# UK Banks asking for personal ID documents



## Lynn R (Feb 21, 2014)

Remember all the hoo-ha a while ago when Spanish banks were requiring their customers to provide ID details, even if you'd already given them copies when opening an account? There was a lengthy thread on here about it.

Well, now it's happening with UK banks too. I have just received a letter from my UK bank telling me that I must provide them with two documents, one to confirm my identity (passport or national ID card) and one to confirm my address (utility bill, statement from another bank, etc). I can either send certified copies by post or provide them by video call, according to the accompanying leaflet (not too sure how the video call thing works, you have to call ahead to schedule an appointment).


----------



## Stevesolar (Dec 21, 2012)

Hi,
If ours asks for this - they can go and whistle!!
We have our mortgage through the bank - so they already have our proof of address!!
Cheers
Steve


----------



## Lynn R (Feb 21, 2014)

Stevesolar said:


> Hi,
> If ours asks for this - they can go and whistle!!
> We have our mortgage through the bank - so they already have our proof of address!!
> Cheers
> Steve


The letter says that if the documents are not provided "we may not be able to continue providing you with some facilities". Rather a veiled threat as it doesn't elaborate as to what is meant by that, but I don't intend to take the risk!


----------



## jojo (Sep 20, 2007)

It seems just about any financial/authoritative dealings in the UK require this now. I'm taking some exams and changing departments where I work and everytime I have to sign something or prove my existence, I am required to show my passport, bank statement and utility bill - and I work for them, they know and pay me every month!. I now keep my stuff in my bag in an envelope ready!!!

Jo xxx


----------



## thrax (Nov 13, 2008)

jojo said:


> It seems just about any financial/authoritative dealings in the UK require this now. I'm taking some exams and changing departments where I work and everytime I have to sign something or prove my existence, I am required to show my passport, bank statement and utility bill - and I work for them, they know and pay me every month!. I now keep my stuff in my bag in an envelope ready!!!
> 
> Jo xxx


Sounds a bit like living in Spain...


----------



## snikpoh (Nov 19, 2007)

This is a European requirement - maybe only now are the UK institutions realizing that they aren't holding DIGITAL identification for some people.

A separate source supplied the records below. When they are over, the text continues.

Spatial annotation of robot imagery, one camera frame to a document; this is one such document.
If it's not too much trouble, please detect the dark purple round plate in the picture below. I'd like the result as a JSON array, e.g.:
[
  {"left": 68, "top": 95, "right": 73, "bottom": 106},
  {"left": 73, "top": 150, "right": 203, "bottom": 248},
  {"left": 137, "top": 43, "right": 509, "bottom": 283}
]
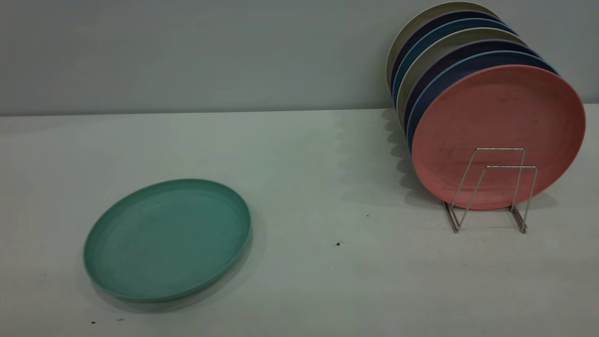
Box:
[{"left": 403, "top": 40, "right": 541, "bottom": 129}]

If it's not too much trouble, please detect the metal wire plate rack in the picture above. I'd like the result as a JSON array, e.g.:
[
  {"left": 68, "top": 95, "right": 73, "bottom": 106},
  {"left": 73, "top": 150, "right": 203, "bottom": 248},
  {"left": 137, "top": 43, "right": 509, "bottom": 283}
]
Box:
[{"left": 442, "top": 147, "right": 539, "bottom": 234}]

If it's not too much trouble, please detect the teal blue round plate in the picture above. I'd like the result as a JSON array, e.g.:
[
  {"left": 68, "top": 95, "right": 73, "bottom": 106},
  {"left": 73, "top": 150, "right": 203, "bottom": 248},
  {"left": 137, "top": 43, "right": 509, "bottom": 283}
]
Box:
[{"left": 392, "top": 18, "right": 517, "bottom": 106}]

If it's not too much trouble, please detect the green round plate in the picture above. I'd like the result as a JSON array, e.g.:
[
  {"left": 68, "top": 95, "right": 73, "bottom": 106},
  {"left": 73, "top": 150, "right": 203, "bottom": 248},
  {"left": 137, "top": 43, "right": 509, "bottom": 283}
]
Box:
[{"left": 83, "top": 178, "right": 252, "bottom": 302}]

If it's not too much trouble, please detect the cream beige round plate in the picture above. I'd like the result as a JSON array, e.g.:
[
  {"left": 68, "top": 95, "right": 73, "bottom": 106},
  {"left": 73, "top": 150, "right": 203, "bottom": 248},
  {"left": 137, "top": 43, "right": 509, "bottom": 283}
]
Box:
[{"left": 386, "top": 1, "right": 501, "bottom": 87}]

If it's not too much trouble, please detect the olive beige round plate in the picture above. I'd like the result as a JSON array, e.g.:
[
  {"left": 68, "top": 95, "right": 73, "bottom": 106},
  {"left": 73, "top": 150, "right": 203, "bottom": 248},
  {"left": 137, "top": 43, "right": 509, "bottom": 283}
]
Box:
[{"left": 397, "top": 27, "right": 528, "bottom": 128}]

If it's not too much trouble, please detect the dark navy round plate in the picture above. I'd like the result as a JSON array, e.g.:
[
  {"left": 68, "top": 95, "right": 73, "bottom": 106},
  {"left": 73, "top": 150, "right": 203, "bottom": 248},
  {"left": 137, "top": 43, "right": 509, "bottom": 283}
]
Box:
[{"left": 390, "top": 10, "right": 504, "bottom": 89}]

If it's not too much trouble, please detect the pink round plate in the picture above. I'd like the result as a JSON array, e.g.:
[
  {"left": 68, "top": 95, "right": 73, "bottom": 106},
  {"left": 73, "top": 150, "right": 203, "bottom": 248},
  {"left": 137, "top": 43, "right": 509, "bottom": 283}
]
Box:
[{"left": 411, "top": 65, "right": 586, "bottom": 210}]

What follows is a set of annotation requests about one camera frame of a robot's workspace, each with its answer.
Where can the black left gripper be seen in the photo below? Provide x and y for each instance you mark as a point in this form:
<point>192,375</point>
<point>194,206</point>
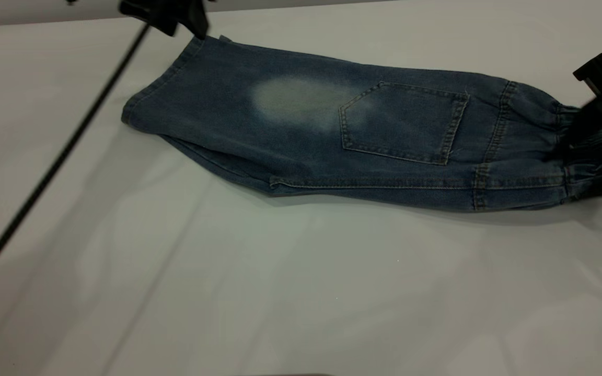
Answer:
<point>157,13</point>

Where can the blue denim shorts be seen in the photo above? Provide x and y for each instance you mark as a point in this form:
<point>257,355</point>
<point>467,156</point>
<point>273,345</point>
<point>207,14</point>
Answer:
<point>400,120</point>

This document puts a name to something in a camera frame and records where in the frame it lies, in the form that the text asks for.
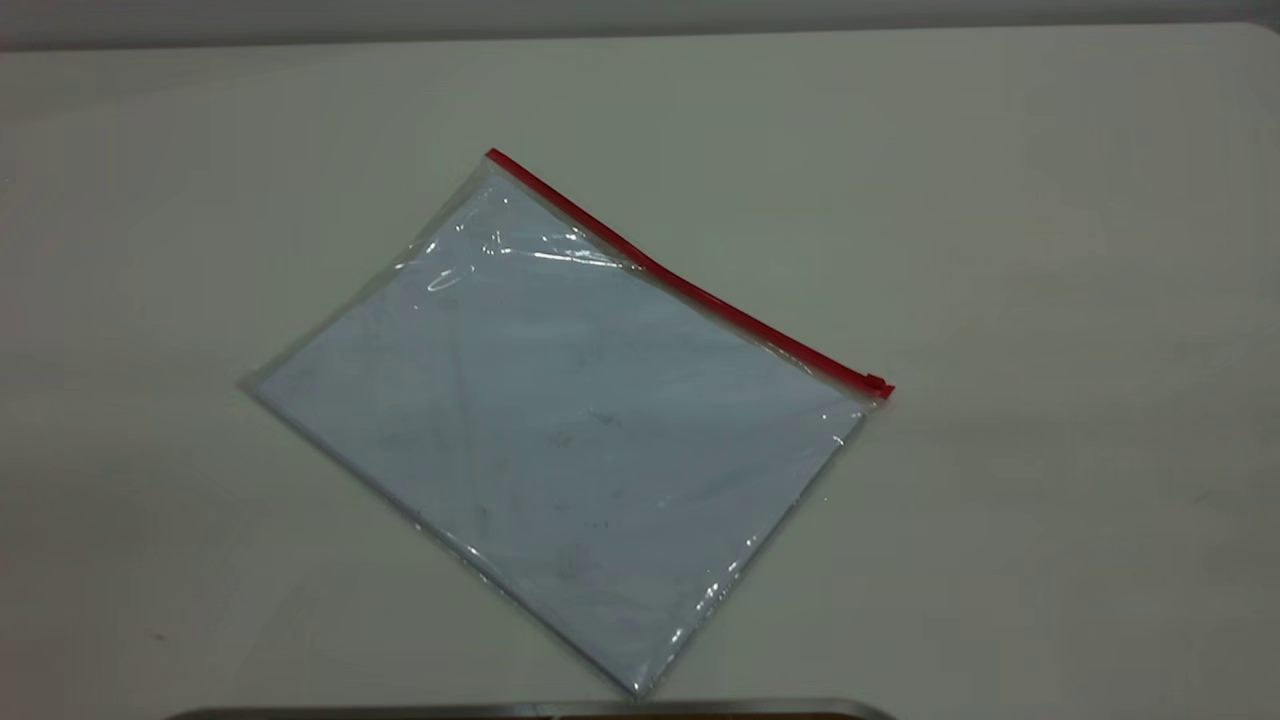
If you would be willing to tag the transparent zip bag red zipper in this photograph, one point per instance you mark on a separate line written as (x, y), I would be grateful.
(570, 430)

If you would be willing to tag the red zipper slider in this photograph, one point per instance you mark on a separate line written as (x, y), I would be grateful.
(877, 385)

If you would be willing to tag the grey metal edge strip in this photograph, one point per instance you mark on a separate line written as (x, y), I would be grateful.
(530, 711)

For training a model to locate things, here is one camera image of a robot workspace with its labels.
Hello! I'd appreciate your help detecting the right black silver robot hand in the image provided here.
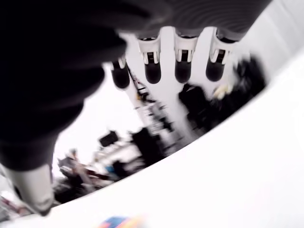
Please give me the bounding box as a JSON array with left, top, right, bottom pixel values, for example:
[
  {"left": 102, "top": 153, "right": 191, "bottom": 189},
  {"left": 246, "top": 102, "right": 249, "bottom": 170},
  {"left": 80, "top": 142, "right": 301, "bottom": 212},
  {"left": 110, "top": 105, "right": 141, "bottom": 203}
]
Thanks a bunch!
[{"left": 0, "top": 0, "right": 274, "bottom": 217}]

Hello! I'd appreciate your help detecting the multicoloured Rubik's cube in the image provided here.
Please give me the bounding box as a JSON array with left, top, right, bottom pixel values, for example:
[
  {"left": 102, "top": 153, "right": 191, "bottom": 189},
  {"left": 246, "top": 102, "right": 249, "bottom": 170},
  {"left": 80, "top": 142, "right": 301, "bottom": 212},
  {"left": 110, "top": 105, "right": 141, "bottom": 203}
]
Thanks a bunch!
[{"left": 98, "top": 215, "right": 145, "bottom": 228}]

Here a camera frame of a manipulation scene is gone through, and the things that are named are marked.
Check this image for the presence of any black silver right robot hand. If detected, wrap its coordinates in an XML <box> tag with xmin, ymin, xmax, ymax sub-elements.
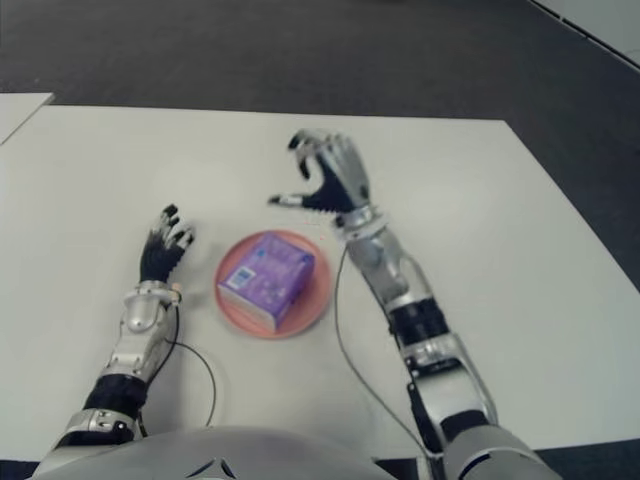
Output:
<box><xmin>268</xmin><ymin>128</ymin><xmax>372</xmax><ymax>217</ymax></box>

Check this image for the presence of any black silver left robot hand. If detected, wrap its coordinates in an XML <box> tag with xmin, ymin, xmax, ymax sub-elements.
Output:
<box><xmin>138</xmin><ymin>203</ymin><xmax>197</xmax><ymax>284</ymax></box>

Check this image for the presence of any purple tissue paper pack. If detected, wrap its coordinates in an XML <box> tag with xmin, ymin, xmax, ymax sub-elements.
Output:
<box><xmin>217</xmin><ymin>230</ymin><xmax>316</xmax><ymax>331</ymax></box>

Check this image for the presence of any pink round plate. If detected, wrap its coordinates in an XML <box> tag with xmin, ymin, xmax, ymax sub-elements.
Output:
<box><xmin>214</xmin><ymin>229</ymin><xmax>334</xmax><ymax>340</ymax></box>

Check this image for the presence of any white side table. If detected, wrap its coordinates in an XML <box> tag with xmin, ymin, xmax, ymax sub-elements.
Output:
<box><xmin>0</xmin><ymin>92</ymin><xmax>55</xmax><ymax>146</ymax></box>

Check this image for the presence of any silver robot torso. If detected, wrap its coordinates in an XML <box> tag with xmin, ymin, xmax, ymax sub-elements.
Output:
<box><xmin>29</xmin><ymin>424</ymin><xmax>396</xmax><ymax>480</ymax></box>

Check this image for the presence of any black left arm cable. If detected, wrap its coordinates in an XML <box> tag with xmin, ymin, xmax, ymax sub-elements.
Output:
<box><xmin>139</xmin><ymin>304</ymin><xmax>217</xmax><ymax>436</ymax></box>

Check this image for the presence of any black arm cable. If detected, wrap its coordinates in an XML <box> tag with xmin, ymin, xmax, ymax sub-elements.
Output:
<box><xmin>139</xmin><ymin>304</ymin><xmax>217</xmax><ymax>436</ymax></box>
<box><xmin>333</xmin><ymin>249</ymin><xmax>436</xmax><ymax>459</ymax></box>

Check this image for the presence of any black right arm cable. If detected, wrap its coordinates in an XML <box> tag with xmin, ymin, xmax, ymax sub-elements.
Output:
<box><xmin>333</xmin><ymin>249</ymin><xmax>436</xmax><ymax>459</ymax></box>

@stevesolar - even though you have your mortgage with them, can you be sure that they have copies of your passport etc. in a digital format?


----------



## Madliz (Feb 4, 2011)

I had a letter from my UK bank about this. They asked me to pop in with said documents the next time I'm in the UK. I have no plans to visit so they won't be getting them!


----------



## 90199 (Mar 21, 2010)

I know people who do not have a passport, neither do they have a driving licence, nor an identity card or document, I wonder how they will cope.


----------



## Claire la richarde (Jul 6, 2009)

It's been the case for some years, particularly since the advent of the Money Laundering Regulations 2007. If you opened an account with a bank before then, the bank may not have demanded proof of your identity and/or not have copies of that proof. I can't remember whether they have to keep copies, or just keep confirmation that a member of staff has seen them, but I'm pretty sure that if they don't have one or the other, they're breaking the law. 

All the gen is here https://www.gov.uk/government/publications/proof-of-identity-checklist/proof-of-identity-checklist

I have a relative who habitually uses his shotgun certificate, just for a laugh.


----------



## Stevesolar (Dec 21, 2012)

snikpoh said:


> This is a European requirement - maybe only now are the UK institutions realizing that they aren't holding DIGITAL identification for some people.
> 
> @stevesolar - even though you have your mortgage with them, can you be sure that they have copies of your passport etc. in a digital format?


Hi,
I have a relatively new passport - so I know they don't have a copy of it.
I don't intend giving them a copy either.
I have banked with them for nearly 40 years - so if they don't know me by now - they never will!
Cheers
Steve


----------



## Pesky Wesky (May 10, 2009)

Claire la richarde said:


> It's been the case for some years, particularly since the advent of the Money Laundering Regulations 2007. If you opened an account with a bank before then, the bank may not have demanded proof of your identity and/or not have copies of that proof. I can't remember whether they have to keep copies, or just keep confirmation that a member of staff has seen them, but I'm pretty sure that if they don't have one or the other, they're breaking the law.
> 
> All the gen is here https://www.gov.uk/government/publications/proof-of-identity-checklist/proof-of-identity-checklist
> 
> I have a relative who habitually uses his shotgun certificate, just for a laugh.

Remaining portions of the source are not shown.